> What is being asked:
Filter these entries, keeping only lines that hold the word "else".

(Stored items from a collection)

▽

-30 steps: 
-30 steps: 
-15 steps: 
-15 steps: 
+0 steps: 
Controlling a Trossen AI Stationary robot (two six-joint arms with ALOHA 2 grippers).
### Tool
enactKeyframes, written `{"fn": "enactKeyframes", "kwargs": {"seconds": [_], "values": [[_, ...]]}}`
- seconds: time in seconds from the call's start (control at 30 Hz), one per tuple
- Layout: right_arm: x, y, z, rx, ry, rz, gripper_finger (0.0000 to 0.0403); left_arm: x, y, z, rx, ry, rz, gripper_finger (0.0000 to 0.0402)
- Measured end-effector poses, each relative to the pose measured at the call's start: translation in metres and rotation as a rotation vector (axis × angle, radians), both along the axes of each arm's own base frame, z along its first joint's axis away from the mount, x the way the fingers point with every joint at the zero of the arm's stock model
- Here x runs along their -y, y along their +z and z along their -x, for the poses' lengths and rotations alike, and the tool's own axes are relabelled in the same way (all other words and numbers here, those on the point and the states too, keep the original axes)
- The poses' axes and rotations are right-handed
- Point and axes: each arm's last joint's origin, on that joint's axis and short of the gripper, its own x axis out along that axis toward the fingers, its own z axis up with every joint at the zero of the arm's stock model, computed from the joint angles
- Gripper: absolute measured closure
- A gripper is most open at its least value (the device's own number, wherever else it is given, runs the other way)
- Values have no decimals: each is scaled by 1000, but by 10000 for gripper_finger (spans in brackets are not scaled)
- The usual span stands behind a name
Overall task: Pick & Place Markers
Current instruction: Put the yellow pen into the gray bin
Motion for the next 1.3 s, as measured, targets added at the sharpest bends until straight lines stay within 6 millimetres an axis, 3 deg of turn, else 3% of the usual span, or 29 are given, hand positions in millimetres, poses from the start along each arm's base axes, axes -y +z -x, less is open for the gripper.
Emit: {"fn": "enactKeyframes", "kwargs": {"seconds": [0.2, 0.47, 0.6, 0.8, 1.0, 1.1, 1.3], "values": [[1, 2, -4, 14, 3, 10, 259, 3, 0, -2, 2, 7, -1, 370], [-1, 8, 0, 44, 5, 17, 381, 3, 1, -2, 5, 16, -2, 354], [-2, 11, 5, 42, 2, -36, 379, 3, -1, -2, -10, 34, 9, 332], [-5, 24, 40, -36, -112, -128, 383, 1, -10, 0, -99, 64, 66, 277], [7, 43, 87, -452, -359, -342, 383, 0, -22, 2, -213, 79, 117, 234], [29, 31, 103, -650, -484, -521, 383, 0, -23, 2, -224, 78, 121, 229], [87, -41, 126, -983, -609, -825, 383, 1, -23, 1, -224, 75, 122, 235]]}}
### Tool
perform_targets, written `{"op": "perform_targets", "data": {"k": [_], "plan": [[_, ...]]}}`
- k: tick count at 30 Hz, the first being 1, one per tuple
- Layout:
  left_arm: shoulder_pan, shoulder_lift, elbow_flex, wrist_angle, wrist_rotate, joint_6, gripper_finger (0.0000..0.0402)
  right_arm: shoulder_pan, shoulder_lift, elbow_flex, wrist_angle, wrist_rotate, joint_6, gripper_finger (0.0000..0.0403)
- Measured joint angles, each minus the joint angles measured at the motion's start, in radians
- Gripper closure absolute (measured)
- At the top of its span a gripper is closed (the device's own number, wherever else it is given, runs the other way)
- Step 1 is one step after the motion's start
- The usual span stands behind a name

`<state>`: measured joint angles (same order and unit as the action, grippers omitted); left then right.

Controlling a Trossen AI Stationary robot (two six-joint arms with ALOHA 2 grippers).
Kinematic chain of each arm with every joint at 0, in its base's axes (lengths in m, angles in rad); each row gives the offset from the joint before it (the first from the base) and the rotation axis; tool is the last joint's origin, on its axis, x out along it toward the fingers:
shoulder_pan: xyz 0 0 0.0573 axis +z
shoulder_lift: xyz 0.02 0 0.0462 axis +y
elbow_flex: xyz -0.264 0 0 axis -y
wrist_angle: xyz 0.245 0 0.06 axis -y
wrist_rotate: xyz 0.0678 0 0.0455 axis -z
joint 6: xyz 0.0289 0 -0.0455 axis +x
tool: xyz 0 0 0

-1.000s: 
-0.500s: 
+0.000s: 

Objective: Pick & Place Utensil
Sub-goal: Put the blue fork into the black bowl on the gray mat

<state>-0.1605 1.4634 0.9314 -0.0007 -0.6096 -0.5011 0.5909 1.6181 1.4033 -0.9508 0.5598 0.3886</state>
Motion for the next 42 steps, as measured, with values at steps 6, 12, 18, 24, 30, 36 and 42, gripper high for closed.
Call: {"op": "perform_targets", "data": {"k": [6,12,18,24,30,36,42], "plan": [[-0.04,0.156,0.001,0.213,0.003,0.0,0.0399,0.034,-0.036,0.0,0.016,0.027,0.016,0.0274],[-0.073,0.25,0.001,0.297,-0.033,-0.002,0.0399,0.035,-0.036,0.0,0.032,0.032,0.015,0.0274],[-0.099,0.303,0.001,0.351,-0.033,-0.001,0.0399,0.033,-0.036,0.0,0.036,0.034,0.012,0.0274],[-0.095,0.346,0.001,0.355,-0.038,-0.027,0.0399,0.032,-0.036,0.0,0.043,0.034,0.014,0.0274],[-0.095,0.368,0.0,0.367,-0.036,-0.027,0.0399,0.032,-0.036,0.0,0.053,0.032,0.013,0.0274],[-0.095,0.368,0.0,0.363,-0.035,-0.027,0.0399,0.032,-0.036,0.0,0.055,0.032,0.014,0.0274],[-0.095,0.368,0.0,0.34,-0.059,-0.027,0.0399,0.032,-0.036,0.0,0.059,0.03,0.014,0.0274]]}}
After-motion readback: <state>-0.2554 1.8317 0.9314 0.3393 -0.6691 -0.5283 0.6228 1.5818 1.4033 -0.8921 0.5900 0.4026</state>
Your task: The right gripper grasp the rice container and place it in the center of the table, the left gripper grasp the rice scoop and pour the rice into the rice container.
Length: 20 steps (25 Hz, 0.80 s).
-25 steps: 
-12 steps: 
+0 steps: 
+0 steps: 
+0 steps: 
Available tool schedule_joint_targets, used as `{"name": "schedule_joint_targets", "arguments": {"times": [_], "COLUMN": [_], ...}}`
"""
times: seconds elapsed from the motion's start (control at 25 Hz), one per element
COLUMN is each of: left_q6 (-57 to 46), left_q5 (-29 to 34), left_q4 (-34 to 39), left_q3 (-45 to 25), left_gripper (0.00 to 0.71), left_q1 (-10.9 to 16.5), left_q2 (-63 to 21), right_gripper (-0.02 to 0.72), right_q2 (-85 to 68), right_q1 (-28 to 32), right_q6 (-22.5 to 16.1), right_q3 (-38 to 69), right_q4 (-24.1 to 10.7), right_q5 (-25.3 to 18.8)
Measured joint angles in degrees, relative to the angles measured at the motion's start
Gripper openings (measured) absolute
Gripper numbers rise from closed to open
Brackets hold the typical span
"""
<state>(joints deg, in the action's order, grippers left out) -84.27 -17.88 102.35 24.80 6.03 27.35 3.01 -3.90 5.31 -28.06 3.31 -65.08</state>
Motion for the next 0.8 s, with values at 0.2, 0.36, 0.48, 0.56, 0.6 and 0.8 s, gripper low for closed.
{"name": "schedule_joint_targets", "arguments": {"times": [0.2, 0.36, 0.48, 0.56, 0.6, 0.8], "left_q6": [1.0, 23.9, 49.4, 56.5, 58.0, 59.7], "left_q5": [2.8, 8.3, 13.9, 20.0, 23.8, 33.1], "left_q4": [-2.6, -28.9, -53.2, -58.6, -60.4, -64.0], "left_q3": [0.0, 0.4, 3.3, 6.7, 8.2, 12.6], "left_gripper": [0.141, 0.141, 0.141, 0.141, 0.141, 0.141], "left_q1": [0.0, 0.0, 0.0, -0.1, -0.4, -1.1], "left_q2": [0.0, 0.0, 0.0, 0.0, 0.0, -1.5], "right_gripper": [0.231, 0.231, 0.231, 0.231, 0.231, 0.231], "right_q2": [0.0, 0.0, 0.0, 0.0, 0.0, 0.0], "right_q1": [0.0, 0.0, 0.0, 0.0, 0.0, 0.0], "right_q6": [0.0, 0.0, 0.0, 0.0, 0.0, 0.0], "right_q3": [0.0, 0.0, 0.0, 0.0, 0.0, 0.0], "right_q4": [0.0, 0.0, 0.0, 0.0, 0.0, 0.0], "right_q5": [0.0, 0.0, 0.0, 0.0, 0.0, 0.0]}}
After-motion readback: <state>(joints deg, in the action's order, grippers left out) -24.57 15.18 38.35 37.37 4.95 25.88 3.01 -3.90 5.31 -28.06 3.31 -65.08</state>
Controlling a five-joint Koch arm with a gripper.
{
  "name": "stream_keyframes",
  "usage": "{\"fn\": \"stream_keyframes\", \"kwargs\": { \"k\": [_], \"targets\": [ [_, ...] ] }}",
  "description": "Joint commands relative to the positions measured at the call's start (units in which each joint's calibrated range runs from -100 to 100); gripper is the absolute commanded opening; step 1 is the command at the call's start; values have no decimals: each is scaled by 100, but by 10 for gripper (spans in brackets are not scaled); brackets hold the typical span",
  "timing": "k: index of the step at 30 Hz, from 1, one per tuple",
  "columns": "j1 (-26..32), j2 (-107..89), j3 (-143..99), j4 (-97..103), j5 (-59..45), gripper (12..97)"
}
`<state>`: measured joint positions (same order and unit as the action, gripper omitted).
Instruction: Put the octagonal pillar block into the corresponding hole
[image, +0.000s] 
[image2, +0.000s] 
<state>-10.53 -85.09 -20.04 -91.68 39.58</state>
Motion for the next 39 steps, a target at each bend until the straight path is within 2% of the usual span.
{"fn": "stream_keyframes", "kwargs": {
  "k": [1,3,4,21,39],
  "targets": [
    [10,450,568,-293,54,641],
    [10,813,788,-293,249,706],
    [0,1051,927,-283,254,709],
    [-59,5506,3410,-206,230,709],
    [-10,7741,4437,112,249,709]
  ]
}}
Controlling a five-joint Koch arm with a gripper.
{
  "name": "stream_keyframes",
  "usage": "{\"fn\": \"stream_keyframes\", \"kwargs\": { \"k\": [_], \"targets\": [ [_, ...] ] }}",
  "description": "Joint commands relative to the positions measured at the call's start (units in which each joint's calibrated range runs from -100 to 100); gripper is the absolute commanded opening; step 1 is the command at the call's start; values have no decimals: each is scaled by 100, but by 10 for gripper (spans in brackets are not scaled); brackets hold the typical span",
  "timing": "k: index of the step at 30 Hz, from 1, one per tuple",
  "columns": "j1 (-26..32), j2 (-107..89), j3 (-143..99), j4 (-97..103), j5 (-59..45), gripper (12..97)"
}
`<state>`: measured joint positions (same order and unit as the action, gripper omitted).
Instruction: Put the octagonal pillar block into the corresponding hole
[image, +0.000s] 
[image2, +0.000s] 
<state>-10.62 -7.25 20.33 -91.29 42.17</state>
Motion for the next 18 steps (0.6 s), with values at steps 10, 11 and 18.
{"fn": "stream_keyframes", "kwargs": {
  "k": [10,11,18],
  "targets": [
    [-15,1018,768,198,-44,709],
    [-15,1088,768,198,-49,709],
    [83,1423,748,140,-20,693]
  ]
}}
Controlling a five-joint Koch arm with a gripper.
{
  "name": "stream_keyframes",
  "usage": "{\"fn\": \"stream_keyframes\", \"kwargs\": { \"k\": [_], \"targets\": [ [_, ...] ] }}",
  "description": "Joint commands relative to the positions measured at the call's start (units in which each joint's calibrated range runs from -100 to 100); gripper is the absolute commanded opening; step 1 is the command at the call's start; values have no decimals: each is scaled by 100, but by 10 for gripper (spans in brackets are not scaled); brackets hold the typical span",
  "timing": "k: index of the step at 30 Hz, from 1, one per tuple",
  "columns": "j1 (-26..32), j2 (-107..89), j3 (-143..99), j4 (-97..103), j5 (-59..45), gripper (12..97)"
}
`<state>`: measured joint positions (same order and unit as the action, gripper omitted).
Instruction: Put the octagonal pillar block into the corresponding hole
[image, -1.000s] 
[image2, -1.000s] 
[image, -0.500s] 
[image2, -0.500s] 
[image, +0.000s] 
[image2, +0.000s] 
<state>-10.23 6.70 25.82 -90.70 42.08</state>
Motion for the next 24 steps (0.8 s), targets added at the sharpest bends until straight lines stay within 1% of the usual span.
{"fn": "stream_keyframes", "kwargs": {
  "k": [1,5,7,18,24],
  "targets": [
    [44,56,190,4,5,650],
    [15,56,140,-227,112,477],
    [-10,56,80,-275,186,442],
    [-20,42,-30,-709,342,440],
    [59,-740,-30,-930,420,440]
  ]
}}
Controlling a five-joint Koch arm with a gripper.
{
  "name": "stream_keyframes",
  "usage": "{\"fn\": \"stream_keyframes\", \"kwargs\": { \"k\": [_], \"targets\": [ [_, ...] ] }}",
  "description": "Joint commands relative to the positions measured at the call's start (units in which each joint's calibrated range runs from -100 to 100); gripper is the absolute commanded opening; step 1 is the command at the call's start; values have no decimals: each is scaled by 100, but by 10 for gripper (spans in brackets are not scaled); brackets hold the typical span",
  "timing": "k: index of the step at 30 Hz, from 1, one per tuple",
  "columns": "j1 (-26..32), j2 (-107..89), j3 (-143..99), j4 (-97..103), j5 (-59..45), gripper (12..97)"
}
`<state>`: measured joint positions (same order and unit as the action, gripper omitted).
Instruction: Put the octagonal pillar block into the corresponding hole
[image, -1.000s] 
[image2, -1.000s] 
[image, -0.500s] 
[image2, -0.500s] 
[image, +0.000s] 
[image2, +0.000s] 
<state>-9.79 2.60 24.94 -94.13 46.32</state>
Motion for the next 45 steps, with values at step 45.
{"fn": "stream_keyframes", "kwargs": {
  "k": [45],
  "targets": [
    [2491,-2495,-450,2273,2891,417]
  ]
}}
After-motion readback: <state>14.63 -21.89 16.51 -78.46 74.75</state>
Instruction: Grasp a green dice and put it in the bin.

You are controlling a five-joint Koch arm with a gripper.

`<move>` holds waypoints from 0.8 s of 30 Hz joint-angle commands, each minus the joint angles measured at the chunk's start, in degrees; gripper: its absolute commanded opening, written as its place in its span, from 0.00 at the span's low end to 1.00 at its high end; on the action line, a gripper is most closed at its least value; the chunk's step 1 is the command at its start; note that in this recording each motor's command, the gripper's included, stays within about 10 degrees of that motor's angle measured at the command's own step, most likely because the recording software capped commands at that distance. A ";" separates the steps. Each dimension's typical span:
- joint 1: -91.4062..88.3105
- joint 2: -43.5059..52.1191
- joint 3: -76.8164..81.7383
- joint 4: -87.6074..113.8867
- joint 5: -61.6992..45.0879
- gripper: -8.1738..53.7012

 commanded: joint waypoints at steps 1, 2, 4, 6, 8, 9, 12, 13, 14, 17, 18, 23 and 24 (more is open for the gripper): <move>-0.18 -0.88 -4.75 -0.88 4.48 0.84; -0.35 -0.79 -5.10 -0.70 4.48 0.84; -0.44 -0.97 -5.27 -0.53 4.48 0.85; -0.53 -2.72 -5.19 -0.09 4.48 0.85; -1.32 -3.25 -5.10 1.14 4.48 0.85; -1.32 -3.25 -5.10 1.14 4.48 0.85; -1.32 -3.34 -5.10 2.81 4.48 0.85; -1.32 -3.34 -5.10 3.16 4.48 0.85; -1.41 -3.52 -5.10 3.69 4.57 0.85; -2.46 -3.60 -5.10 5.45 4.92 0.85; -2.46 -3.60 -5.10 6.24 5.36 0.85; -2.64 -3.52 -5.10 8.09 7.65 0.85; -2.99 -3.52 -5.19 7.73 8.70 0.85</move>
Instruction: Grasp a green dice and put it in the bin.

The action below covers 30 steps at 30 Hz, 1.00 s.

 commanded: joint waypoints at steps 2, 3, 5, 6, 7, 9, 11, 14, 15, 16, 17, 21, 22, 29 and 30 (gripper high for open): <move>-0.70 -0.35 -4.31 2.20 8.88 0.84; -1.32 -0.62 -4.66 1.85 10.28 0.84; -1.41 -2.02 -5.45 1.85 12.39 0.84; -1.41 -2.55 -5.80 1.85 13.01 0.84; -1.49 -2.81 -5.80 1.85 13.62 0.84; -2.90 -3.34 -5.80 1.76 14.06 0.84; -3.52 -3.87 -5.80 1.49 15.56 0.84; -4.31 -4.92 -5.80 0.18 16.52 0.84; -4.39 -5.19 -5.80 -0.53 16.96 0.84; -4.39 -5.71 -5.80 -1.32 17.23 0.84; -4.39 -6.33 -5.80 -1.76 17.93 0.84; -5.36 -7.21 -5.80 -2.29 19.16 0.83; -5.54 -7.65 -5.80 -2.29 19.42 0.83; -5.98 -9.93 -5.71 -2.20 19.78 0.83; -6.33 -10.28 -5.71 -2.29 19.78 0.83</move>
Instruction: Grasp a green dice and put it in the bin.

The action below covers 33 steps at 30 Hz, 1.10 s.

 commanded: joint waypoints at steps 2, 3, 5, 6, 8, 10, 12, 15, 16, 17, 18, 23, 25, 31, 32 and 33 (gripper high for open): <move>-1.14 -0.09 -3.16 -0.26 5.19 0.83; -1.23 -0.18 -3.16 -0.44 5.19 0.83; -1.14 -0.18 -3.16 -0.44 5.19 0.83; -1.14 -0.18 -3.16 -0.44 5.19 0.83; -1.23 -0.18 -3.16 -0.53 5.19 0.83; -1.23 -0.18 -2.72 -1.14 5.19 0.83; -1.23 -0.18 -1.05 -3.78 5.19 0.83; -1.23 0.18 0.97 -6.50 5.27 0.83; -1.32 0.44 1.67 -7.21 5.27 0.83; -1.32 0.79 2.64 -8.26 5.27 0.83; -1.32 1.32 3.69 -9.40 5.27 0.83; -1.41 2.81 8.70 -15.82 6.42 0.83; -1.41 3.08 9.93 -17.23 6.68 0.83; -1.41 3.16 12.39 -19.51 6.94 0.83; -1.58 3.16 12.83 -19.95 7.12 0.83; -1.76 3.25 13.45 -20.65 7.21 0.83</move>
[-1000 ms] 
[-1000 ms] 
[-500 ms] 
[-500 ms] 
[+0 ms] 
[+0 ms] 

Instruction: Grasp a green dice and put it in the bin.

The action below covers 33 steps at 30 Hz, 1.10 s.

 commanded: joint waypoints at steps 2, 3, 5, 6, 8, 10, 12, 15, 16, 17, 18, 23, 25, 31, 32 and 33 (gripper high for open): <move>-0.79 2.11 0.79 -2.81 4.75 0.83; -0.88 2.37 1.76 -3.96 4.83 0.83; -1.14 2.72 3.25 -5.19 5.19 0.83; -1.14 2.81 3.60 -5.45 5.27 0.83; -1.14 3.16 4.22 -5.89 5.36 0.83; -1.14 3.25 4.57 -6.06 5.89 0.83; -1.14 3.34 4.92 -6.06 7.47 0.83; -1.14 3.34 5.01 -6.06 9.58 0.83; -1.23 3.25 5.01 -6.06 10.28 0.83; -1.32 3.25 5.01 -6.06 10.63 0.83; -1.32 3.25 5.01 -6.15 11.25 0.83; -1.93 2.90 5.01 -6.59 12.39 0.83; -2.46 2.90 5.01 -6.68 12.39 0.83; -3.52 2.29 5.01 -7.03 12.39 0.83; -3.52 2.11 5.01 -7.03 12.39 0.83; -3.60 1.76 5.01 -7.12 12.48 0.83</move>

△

> Answer area:
- A gripper is most open at its least value (the device's own number, wherever else it is given, runs the other way)
Motion for the next 1.3 s, as measured, targets added at the sharpest bends until straight lines stay within 6 millimetres an axis, 3 deg of turn, else 3% of the usual span, or 29 are given, hand positions in millimetres, poses from the start along each arm's base axes, axes -y +z -x, less is open for the gripper.
- At the top of its span a gripper is closed (the device's own number, wherever else it is given, runs the other way)

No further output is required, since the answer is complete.